Doping fears: Chinese athletes rear their own chickens
China's national marathon team reared their own chickens till recently out of concern over the possibility of illegal food additives impacting their drug tests as well as food safety.
- Press Trust of India
- Updated: March 10, 2012 01:20 pm IST
China's national marathon team reared their own chickens till recently out of concern over the possibility of illegal food additives impacting their drug tests as well as food safety.
Wang Bin, the team's coach, confirmed that the team had raised chickens in the city of Lijiang in southwest China's Yunnan province, but only for a short period of time.
Wang said the team had bought some home-raised chickens, which were safer and more nutritious than those found at markets that could have been fed illegal additives.
They left the uneaten chickens alive. There happened to be chicken cages in the restaurant, so we kept them and cooked them for athletes every couple of days," he told state run Xinhua news agency.

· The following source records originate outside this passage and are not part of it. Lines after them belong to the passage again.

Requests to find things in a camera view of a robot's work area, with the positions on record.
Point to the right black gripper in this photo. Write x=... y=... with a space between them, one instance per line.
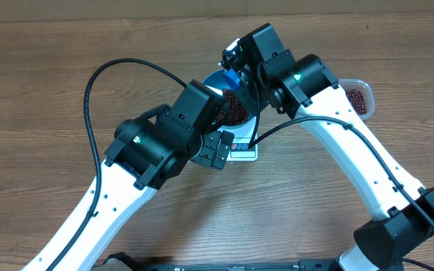
x=249 y=102

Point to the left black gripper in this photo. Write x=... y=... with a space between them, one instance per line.
x=209 y=156

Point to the blue plastic measuring scoop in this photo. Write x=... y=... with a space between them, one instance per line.
x=231 y=78

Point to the red beans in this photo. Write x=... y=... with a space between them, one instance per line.
x=237 y=115

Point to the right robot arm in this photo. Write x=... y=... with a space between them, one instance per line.
x=262 y=72

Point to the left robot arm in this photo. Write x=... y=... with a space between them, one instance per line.
x=137 y=163

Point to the white digital kitchen scale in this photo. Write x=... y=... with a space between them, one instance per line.
x=239 y=149

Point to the blue metal bowl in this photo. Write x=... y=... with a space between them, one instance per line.
x=217 y=81

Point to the clear plastic container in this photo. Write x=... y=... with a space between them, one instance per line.
x=360 y=95

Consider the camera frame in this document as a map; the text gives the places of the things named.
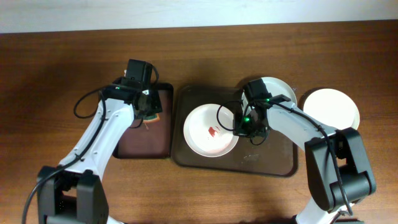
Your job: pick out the large brown serving tray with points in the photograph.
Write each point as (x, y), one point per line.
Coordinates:
(277, 156)

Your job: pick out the small black water tray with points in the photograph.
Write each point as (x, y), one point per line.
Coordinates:
(151, 140)

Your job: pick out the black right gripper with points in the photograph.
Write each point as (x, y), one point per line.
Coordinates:
(260, 133)

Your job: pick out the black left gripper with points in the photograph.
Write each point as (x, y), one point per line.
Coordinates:
(155, 99)

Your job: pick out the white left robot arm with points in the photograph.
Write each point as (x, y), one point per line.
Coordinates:
(73, 192)

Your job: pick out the pink plate with red stain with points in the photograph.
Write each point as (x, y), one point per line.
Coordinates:
(207, 130)

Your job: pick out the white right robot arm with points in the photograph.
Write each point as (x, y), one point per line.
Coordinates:
(338, 169)

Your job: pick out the pale green stained plate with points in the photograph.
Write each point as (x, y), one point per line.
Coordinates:
(281, 92)

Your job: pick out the cream plate with red stain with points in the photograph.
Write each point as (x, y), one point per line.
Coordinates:
(333, 108)

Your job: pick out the green and orange sponge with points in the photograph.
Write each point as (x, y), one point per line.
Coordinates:
(152, 118)

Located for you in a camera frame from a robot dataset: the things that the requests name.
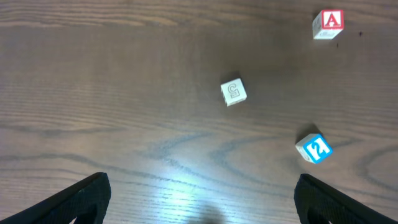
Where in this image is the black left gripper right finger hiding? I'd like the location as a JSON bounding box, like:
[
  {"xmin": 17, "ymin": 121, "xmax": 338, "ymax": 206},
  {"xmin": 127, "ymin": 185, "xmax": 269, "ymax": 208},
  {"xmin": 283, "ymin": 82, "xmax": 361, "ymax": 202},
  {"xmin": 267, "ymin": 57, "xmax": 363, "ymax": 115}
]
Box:
[{"xmin": 294, "ymin": 174, "xmax": 397, "ymax": 224}]

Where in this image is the blue number 2 block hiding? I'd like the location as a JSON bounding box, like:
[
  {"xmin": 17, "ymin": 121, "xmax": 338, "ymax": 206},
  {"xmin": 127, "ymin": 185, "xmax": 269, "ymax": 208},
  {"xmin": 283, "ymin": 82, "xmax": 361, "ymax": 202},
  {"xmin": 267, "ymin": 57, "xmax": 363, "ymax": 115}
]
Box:
[{"xmin": 295, "ymin": 134, "xmax": 333, "ymax": 164}]

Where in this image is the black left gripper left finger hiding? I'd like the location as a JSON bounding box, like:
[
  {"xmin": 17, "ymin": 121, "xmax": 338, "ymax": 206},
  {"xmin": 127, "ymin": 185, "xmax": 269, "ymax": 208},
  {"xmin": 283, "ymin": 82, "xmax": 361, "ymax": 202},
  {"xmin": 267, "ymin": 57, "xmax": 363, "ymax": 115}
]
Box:
[{"xmin": 1, "ymin": 172, "xmax": 111, "ymax": 224}]

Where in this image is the red letter A block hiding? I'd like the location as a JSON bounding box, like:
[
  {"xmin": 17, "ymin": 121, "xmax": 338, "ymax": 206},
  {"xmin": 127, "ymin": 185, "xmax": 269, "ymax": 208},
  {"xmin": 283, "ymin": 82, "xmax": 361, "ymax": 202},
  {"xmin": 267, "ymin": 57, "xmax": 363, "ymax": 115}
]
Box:
[{"xmin": 312, "ymin": 9, "xmax": 345, "ymax": 40}]

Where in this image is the plain wooden number 5 block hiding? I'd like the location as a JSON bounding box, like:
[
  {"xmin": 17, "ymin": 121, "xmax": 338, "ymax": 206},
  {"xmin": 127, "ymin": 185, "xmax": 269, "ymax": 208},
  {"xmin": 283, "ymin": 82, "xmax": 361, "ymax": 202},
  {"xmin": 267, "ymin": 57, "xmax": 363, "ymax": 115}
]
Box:
[{"xmin": 220, "ymin": 78, "xmax": 247, "ymax": 106}]

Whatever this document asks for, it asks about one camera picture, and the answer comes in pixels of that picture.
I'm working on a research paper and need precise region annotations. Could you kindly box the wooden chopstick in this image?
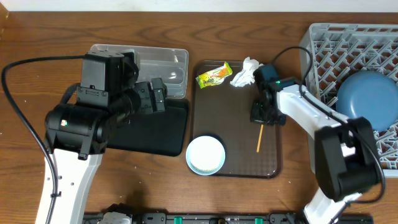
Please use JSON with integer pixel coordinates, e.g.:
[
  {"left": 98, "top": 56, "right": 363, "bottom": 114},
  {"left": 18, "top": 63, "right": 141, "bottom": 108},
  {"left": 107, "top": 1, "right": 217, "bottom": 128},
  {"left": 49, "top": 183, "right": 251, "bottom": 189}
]
[{"left": 256, "top": 124, "right": 264, "bottom": 153}]

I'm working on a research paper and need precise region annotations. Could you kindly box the light blue rice bowl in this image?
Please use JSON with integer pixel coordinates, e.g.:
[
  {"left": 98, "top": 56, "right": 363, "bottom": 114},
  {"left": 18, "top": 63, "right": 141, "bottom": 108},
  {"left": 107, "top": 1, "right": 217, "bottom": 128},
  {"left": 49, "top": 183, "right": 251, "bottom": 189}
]
[{"left": 185, "top": 136, "right": 226, "bottom": 176}]

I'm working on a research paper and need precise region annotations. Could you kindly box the large blue bowl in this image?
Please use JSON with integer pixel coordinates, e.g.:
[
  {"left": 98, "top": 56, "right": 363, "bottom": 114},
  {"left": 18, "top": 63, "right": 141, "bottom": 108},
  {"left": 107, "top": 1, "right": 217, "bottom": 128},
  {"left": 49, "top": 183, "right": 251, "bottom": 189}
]
[{"left": 335, "top": 70, "right": 397, "bottom": 131}]

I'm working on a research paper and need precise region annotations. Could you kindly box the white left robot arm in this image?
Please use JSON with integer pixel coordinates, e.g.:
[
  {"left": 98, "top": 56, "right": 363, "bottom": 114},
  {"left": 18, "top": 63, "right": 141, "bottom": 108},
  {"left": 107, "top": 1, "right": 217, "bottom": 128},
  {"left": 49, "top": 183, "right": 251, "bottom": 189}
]
[{"left": 36, "top": 49, "right": 167, "bottom": 223}]

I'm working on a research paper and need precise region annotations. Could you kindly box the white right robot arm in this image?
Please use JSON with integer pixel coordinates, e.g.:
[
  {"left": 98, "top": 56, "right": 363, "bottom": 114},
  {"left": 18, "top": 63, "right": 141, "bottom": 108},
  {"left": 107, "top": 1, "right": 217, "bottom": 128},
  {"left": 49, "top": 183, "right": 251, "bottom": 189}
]
[{"left": 251, "top": 64, "right": 386, "bottom": 223}]

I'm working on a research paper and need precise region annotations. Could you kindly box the grey dishwasher rack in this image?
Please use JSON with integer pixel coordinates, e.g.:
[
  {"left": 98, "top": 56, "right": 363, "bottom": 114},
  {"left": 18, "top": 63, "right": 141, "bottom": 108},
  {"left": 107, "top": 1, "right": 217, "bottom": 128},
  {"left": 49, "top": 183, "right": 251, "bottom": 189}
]
[{"left": 299, "top": 23, "right": 397, "bottom": 179}]

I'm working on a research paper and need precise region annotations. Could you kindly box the crumpled white tissue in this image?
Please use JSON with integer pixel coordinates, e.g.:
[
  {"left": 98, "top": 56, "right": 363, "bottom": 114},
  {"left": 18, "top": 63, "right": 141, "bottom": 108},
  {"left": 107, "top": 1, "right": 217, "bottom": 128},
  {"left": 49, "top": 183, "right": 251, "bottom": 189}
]
[{"left": 230, "top": 57, "right": 262, "bottom": 87}]

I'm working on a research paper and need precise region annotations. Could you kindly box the dark brown serving tray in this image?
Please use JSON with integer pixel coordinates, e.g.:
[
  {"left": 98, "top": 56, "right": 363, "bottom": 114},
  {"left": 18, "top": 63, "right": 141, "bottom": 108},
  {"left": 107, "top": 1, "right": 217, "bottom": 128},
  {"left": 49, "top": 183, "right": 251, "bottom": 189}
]
[{"left": 191, "top": 76, "right": 282, "bottom": 179}]

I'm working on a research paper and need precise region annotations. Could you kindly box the green snack wrapper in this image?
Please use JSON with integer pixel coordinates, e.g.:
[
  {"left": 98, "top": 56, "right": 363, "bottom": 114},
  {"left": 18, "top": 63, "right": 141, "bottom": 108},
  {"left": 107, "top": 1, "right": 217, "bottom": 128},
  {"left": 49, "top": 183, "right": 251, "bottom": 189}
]
[{"left": 196, "top": 62, "right": 233, "bottom": 89}]

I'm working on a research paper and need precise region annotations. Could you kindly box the black plastic bin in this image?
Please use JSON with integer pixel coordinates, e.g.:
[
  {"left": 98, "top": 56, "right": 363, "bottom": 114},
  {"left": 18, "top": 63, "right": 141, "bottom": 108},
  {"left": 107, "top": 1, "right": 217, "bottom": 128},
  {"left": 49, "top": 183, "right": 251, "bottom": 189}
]
[{"left": 107, "top": 100, "right": 189, "bottom": 157}]

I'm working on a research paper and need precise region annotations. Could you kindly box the clear plastic bin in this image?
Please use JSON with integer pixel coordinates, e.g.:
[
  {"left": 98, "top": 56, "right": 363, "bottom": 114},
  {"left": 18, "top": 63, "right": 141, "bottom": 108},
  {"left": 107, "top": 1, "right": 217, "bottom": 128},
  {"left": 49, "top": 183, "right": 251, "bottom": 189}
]
[{"left": 91, "top": 44, "right": 189, "bottom": 99}]

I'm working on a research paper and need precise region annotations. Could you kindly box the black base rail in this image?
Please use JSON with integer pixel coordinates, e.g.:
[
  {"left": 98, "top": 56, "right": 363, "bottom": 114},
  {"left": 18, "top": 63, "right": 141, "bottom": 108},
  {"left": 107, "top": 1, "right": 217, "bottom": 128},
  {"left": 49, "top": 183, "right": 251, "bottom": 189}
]
[{"left": 82, "top": 203, "right": 374, "bottom": 224}]

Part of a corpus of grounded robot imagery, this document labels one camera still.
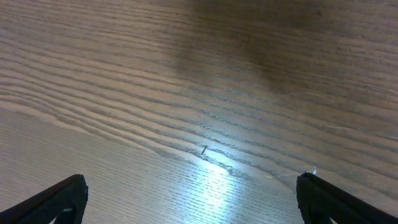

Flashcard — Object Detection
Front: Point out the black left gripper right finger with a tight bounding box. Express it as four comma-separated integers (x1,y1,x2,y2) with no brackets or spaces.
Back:
296,172,397,224

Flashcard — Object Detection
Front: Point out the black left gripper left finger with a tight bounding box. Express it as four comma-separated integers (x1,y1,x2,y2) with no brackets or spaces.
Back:
1,174,88,224

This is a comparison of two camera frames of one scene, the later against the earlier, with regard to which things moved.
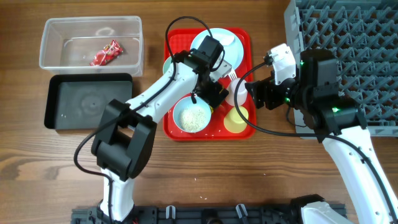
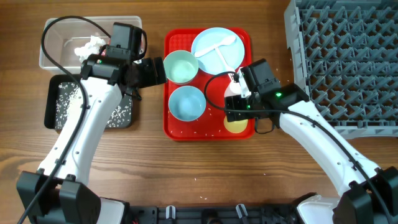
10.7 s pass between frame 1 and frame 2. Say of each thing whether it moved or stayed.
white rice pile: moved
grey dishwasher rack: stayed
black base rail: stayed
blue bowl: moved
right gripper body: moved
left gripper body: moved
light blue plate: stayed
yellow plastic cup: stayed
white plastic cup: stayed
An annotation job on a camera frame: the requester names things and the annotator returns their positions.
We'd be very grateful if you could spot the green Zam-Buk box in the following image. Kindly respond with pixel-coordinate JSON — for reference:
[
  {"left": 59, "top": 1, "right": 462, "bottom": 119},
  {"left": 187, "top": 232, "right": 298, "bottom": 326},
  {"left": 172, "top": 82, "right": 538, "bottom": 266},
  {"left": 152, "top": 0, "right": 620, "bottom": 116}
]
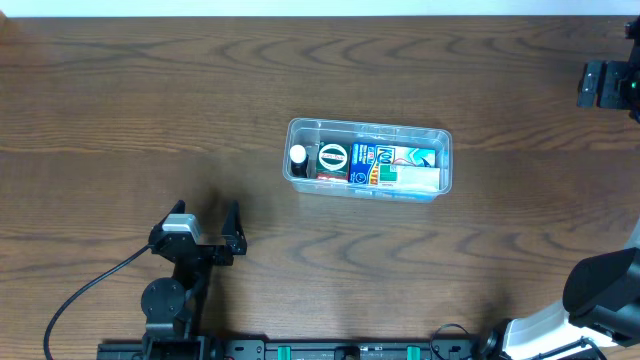
[{"left": 315, "top": 142, "right": 351, "bottom": 179}]

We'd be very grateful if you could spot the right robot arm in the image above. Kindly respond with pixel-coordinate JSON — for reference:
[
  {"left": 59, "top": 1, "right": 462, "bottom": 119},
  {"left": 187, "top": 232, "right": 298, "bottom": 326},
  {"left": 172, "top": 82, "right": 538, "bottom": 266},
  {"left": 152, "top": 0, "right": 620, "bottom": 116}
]
[{"left": 481, "top": 59, "right": 639, "bottom": 359}]

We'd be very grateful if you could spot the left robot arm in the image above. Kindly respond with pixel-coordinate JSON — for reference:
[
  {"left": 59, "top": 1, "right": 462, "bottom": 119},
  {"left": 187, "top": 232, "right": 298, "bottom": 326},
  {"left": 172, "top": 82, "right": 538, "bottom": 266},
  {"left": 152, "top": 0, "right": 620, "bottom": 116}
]
[{"left": 141, "top": 200, "right": 247, "bottom": 360}]

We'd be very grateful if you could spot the dark syrup bottle white cap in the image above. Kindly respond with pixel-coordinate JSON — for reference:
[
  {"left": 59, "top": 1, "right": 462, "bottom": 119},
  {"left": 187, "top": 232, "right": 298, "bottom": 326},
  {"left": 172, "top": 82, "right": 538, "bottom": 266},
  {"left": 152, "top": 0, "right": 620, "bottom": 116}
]
[{"left": 289, "top": 144, "right": 308, "bottom": 178}]

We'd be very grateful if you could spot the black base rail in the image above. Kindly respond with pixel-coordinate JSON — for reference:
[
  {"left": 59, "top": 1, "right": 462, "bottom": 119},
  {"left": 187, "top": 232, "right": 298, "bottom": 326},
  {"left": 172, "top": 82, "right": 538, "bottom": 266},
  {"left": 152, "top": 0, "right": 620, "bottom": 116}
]
[{"left": 96, "top": 337, "right": 487, "bottom": 360}]

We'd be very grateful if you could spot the red Panadol ActiFast box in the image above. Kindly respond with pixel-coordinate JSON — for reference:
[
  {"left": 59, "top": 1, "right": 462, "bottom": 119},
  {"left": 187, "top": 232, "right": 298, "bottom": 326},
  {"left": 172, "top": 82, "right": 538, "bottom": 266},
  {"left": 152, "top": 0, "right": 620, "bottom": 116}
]
[{"left": 316, "top": 174, "right": 349, "bottom": 183}]

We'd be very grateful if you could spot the white green medicine box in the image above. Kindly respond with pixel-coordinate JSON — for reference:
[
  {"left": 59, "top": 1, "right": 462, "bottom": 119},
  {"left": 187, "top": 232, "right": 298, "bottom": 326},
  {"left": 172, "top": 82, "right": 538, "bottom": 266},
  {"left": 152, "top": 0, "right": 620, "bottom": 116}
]
[{"left": 378, "top": 165, "right": 440, "bottom": 192}]

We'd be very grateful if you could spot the blue Kool Fever box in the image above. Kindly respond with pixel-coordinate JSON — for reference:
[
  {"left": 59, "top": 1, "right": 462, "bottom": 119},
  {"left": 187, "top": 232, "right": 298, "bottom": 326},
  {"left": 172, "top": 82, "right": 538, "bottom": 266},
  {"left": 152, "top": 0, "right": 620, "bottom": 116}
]
[{"left": 349, "top": 142, "right": 437, "bottom": 186}]

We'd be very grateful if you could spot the clear plastic container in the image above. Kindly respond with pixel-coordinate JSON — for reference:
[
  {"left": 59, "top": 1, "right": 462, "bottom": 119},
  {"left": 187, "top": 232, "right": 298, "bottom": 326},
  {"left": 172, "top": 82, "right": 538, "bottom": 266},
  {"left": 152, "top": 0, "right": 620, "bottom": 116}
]
[{"left": 282, "top": 118, "right": 453, "bottom": 203}]

The team also bought live fish and yak meat from areas with better ecology, and brought them back to Lijiang to fuel athletes' workouts.
Athletes who eat food containing illegal additives, such as clenbuterol, may fail drug tests, Wang said. However, their actions have stirred public controversy over the food safety issue in China.
Netizens commented that raising chicken alone cannot solve the food safety problem, as so many chains have been involved in daily meals.
Zhang Wenyin, a spokesman with the Lijiang city government, denied suspicions that food in the city is not safe, adding that the national sports team chose the location because of the city's superior environmental conditions.
Jiang Zhixue, an official with the General Administration of Sport of China, said the administration has special dietary requirements for professional athletes.
"Athletes have special demands for food, and ordinary consumers do not need to overreact," he said.
However, Jiang said sports teams were never asked to raise their own poultry or livestock.
"Athletes should be responsible for what they eat, and it is understandable for the team to raise chickens from the angle of anti-doping. An athlete will be punished if he fails to pass a drug test, no matter where the drug was extracted," Jiang said.
The case comes on the heels of a series of food safety scandals that have shaken China in the past few years.
Last month, shrimp in the city of Tianjin were injected with gelatin-like chemicals to increase their weight, prompting a thorough probe into the local seafood market.
Last year, numerous officials were sacked or jailed after pigs were fed with clenbuterol, a banned chemical that makes pork leaner but can be harmful to humans.
The most notorious case occurred in 2008, when milk powder was found to be tainted with melamine, an industrial compound used to create plastic and resin.
The tainted formula led to the deaths of six infants and sickened 300,000 children across the country.